Information générale
Forum:
Visual FoxPro
Catégorie:
Codage, syntaxe et commandes
Versions des environnements
Visual FoxPro:
VFP 7 SP1
OS:
Windows XP SP2
Database:
Visual FoxPro
Divers
Thread ID:
00962533
Message ID:
00963082
Vues:
8
Thanks Sergey,

>The GOTO < Record # > command pays no attention to SET FILETER or SET DELETE ON.
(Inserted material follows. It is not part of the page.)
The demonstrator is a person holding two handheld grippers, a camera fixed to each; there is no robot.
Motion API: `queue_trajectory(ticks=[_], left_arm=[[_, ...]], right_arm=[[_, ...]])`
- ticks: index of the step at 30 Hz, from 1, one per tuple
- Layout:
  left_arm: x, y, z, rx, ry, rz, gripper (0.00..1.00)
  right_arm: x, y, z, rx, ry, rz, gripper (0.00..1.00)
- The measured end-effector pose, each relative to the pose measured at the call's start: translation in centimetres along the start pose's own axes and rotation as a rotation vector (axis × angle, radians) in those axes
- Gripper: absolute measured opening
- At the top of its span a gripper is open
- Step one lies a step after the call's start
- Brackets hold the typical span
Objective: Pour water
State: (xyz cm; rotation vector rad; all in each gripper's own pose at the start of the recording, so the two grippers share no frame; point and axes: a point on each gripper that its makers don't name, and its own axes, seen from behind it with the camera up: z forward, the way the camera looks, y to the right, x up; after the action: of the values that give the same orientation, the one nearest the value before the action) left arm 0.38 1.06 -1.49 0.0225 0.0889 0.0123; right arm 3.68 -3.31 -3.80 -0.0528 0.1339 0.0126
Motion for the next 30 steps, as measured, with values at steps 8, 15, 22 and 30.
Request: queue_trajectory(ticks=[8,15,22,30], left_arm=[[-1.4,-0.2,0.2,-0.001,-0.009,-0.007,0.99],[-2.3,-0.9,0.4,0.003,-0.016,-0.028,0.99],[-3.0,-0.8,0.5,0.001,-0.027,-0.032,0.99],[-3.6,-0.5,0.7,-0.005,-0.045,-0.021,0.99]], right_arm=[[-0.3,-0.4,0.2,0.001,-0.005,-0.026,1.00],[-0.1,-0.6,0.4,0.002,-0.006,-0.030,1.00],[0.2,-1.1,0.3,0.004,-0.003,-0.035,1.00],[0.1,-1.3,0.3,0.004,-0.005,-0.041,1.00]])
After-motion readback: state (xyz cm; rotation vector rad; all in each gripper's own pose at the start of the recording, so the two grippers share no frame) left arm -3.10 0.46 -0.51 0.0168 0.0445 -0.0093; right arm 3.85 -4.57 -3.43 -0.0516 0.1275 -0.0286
That's not documented in the Help for the GOTO topic, BTW.

>When BROWSE command runs, it issues implicit LOCATE if current record doesn't satisfy filter conditions.

And I'm still confused. It's a good thing I'm not afraid of appearing ignorant online. <g>

It seems to me that in my code, if the BROWSE issued LOCATE, then the second BROWSE would show the pointer on the first record, not the second.

If I do this with the same cursor:
GO 10

nRec = RECNO()

SET FILTER TO IntField <> 10

LOCATE

? RECNO()  && 1

GO nRec

BROWSE  && Record 10 is not visible. The pointer is on Record 9.
The Help for LOCATE says:

"If you use the LOCATE command without the FOR expression, Visual FoxPro positions the record pointer at the first logical record. This is faster than using GO TOP when a filter is in use or when DELETED is ON."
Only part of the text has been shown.